2026-04-07
The Dutch Authority for the Financial Markets (AFM) issued this analysis report based on a survey of 323 asset managers, revealing that 53% already use or plan to adopt AI, primarily for data analysis and information gathering. While the sector anticipates revenue growth and efficiency gains, it faces significant risks including algorithmic bias, data quality issues, vendor lock-in, and a lack of formal governance, with 26% having no AI usage policy and over half lacking an AI-specific ethical code. The AFM mandates that asset managers implement robust governance frameworks, ensure transparency regarding AI's role in investment decisions, and prioritize explainability, data quality, and ethical safeguards to manage the growing complexity of AI deployment.
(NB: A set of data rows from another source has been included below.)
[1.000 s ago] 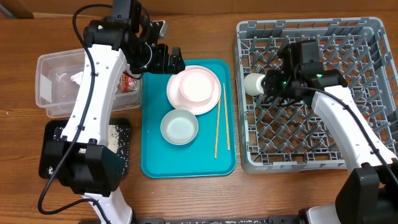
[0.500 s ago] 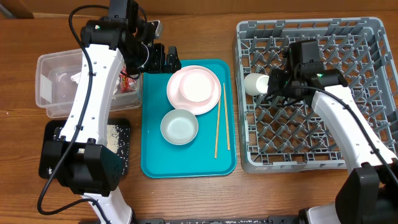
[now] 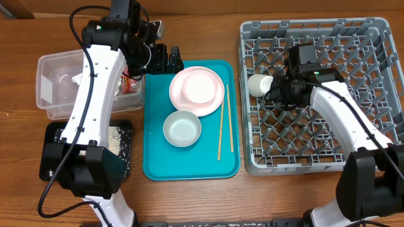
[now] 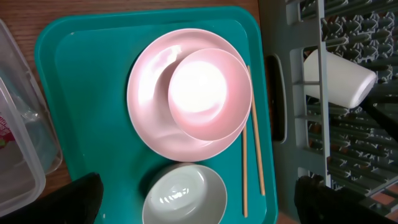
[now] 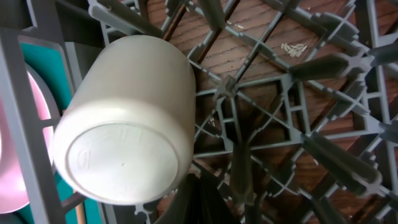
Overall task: Sort waste into correct bins and load items into the dishwasher
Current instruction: 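Lower the cup into the grey rack and open the right gripper, then raise the right gripper off the cup and retract the left arm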
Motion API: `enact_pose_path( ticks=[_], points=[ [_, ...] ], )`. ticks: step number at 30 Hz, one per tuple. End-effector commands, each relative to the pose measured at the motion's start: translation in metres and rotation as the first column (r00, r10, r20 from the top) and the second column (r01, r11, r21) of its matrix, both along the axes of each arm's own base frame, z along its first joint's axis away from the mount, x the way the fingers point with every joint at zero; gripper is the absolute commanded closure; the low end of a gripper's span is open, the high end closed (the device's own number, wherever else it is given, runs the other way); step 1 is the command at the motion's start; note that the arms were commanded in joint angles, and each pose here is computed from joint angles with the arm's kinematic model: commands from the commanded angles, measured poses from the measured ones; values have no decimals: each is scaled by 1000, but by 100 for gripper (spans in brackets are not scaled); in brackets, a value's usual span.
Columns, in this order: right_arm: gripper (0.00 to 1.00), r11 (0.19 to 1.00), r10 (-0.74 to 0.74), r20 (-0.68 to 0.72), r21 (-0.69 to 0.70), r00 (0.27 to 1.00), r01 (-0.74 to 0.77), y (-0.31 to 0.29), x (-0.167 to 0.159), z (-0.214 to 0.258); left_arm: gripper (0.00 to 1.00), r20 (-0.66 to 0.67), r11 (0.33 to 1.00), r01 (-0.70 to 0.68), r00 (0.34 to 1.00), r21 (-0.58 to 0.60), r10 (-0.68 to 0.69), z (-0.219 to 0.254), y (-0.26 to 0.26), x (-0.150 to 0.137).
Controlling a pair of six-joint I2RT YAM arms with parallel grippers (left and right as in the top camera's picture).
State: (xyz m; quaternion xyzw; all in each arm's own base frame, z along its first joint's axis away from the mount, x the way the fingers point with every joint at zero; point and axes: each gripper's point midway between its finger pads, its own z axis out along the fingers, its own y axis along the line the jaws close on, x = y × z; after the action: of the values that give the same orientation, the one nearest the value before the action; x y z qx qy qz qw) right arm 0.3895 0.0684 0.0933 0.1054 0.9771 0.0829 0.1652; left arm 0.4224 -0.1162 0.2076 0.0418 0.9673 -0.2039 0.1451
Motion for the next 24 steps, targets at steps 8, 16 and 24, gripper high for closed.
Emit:
enact_pose_path(
  ticks=[8, 16, 24],
  points=[
    [90, 1000, 0, 36, 31, 999, -1, 6, 9, 3, 0, 8, 1000, -23, 1000, 20, 23, 1, 6, 1],
    [82, 988, 43, 121, 139, 992, -60, 28, 27, 18, 0, 8, 1000, -24, 1000, 20, 24, 1, 7, 1],
    [76, 986, 71, 165, 137, 984, -94, 29, 33, 44, 0, 5, 1000, -24, 1000, 20, 24, 1, 7, 1]
  ],
)
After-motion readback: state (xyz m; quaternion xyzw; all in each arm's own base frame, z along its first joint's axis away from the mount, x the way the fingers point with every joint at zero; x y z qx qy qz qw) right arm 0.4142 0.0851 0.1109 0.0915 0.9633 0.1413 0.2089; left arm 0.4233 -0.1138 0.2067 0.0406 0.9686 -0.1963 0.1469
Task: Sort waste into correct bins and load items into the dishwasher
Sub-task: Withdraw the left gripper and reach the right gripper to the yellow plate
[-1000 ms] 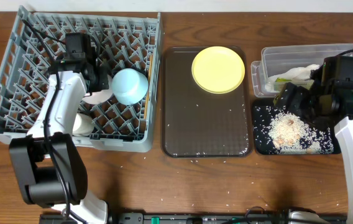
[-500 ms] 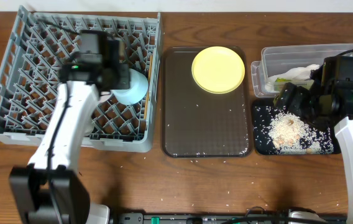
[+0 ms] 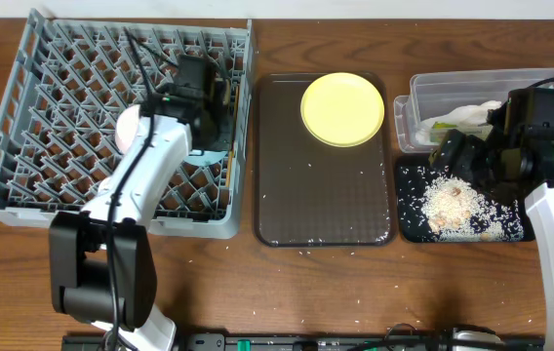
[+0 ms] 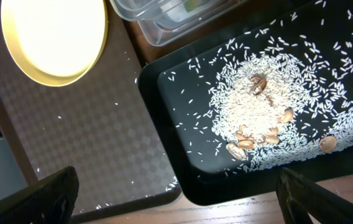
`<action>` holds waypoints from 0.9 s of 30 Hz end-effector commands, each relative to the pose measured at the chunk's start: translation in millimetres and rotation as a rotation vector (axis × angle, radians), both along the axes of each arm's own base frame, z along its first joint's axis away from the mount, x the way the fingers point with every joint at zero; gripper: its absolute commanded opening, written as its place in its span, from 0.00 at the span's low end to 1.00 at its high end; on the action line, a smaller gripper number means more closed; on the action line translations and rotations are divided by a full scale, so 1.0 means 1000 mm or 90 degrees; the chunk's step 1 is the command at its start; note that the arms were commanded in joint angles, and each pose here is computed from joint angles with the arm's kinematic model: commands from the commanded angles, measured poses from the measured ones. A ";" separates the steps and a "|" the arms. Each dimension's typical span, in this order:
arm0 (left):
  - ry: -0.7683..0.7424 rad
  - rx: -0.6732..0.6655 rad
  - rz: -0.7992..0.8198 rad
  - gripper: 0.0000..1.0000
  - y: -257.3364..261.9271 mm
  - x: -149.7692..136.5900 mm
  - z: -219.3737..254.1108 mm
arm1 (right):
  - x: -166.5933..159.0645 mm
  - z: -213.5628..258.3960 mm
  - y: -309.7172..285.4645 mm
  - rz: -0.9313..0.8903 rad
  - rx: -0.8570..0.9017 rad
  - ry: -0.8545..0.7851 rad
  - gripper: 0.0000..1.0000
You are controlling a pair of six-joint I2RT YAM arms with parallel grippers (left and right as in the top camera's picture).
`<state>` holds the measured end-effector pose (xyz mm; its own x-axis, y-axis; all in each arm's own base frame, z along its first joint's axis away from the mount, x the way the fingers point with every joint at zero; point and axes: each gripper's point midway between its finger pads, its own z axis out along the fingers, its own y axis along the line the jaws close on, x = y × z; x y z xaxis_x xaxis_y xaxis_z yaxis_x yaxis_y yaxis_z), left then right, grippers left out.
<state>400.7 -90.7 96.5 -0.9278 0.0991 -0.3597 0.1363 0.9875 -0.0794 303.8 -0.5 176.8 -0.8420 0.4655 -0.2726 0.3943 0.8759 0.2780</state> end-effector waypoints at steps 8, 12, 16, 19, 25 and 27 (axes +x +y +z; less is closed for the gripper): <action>-0.082 -0.030 0.037 0.08 0.006 -0.008 0.061 | 0.001 0.007 -0.002 0.002 -0.003 -0.015 0.99; -0.125 -0.038 0.039 0.33 0.011 -0.022 0.096 | 0.001 0.007 -0.002 0.002 -0.003 -0.015 0.99; -0.178 -0.050 0.039 0.50 0.015 -0.046 0.138 | 0.001 0.007 -0.002 0.002 -0.003 -0.015 0.99; -0.228 -0.062 0.038 0.60 0.018 -0.062 0.168 | 0.001 0.007 -0.002 0.002 -0.003 -0.015 0.99; -0.310 -0.080 0.037 0.72 0.025 -0.099 0.214 | 0.023 0.018 -0.001 -0.004 0.005 -0.078 0.99; -0.315 -0.081 0.037 0.73 0.028 -0.112 0.219 | 0.030 0.023 0.005 0.001 0.030 -0.101 0.99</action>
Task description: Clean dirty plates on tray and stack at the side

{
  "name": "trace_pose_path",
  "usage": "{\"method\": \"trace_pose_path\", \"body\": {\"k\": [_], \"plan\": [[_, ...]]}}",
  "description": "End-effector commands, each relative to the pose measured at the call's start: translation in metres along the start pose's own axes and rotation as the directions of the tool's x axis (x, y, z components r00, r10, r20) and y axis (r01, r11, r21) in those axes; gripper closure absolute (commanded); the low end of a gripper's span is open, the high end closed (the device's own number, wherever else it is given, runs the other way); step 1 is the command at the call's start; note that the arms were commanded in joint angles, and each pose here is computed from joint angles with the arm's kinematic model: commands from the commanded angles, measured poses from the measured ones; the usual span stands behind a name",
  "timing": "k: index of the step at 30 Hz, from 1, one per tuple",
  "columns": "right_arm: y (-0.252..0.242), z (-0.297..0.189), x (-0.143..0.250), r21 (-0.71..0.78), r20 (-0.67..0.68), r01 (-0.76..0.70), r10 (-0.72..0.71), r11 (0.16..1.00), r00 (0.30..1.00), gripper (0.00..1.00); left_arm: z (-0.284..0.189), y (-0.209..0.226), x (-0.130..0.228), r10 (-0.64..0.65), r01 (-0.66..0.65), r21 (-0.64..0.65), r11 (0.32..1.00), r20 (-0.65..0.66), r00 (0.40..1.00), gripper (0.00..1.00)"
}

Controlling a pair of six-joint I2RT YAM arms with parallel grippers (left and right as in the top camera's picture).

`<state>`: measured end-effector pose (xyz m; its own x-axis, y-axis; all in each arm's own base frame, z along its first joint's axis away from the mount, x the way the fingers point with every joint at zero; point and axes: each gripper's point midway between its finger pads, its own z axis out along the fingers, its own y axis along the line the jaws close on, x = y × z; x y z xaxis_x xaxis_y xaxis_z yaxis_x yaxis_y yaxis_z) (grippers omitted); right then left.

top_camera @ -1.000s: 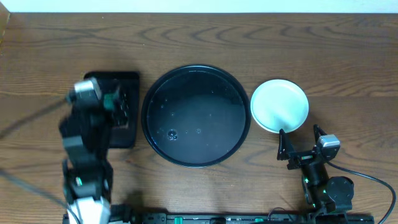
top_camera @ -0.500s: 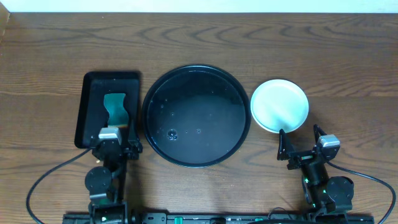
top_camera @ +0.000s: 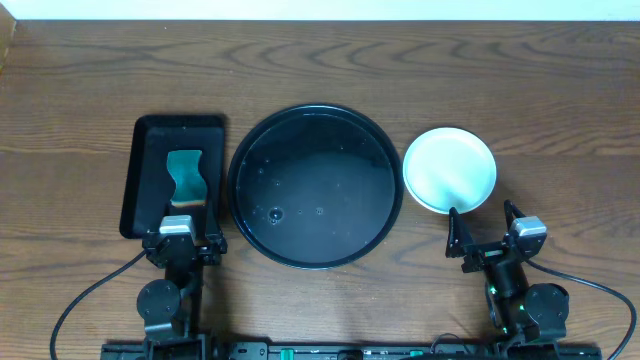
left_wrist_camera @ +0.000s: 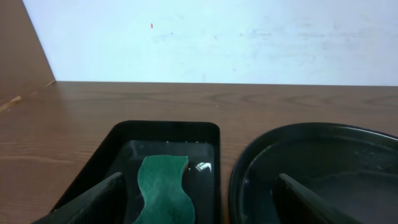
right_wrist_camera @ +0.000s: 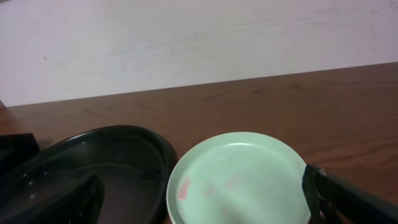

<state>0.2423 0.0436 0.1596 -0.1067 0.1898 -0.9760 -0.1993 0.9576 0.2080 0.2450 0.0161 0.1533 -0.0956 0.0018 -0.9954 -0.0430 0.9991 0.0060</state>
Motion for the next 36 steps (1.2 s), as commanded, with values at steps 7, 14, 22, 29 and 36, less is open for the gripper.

ANALYSIS REPORT AI in the Dutch Asset Management Sector: Usage is Growing, Risks are Growing Alongside It
In Brief - The use of AI applications by asset managers is increasing. AI is currently mainly used for information gathering and data analysis. The application of (generative) AI for, among other things, improving trading strategies is expected to increase. The use of AI brings benefits to asset managers, but the increased deployment and growing complexity of AI models also bring challenges, for example regarding explainability. Managing these risks remains extremely important for asset managers. Asset managers are also expected to be transparent with their clients about the extent of AI's role in their investment policy or portfolio composition.
MARCH | 2026
© AFM 2026 | AI in the Dutch Asset Management Sector: Usage is Growing, Risks are Growing Alongside It 2
Management Summary The deployment of advanced/self-learning algorithms and other Artificial Intelligence (AI) applications by asset managers is increasing. This has prompted the AFM to conduct research into the current use of AI, developments in the sector, and the associated risks. The survey of 323 institutions shows that about half (53%) already use AI or plan to do so within a year. Large asset managers and proprietary traders (up to 75%) are leading the adoption of AI. AI is currently mainly used for data analysis and information processing; proprietary traders also use AI for price forecasting and optimizing trading strategies. Although AI application is increasing, the level of investment remains limited. For example, 71% had no specific AI budget for 2024. Where investment does occur, it often involves small amounts (less than 1% of revenue), although a small group spends more than €1 million per year. Most asset managers (60%) expect to increase their investments in the coming period. The expected impact of AI varies: a majority currently sees no direct cost savings, but does see potential revenue growth through more efficient processes, better data processing, and more accurate risk assessment. In the longer term, AI could contribute to improved portfolio allocations and market analyses, although it remains unclear whether AI will actually start making autonomous investment decisions. It remains crucial that asset managers are transparent about the role of AI in their investment policy. With opportunities come risks. Asset managers face algorithmic biases, data quality issues, limited explainability of complex models, and dependence on a small number of (mostly non-European) technology providers. The research shows that a part of the sector is still insufficiently prepared: a quarter has no policy for AI use, and for generative AI, this figure is even over two-thirds of participating institutions. There is also much room for improvement regarding ethically responsible AI use: more than half have no ethical handbook or code of conduct specifically addressing AI. Although AI deployment offers great potential, its increasing use requires careful integration into business operations, including clear policy frameworks, attention to explainability and data quality, and safeguards for ethical use. The AFM will therefore continue to supervise the controlled and proper application of AI within the sector.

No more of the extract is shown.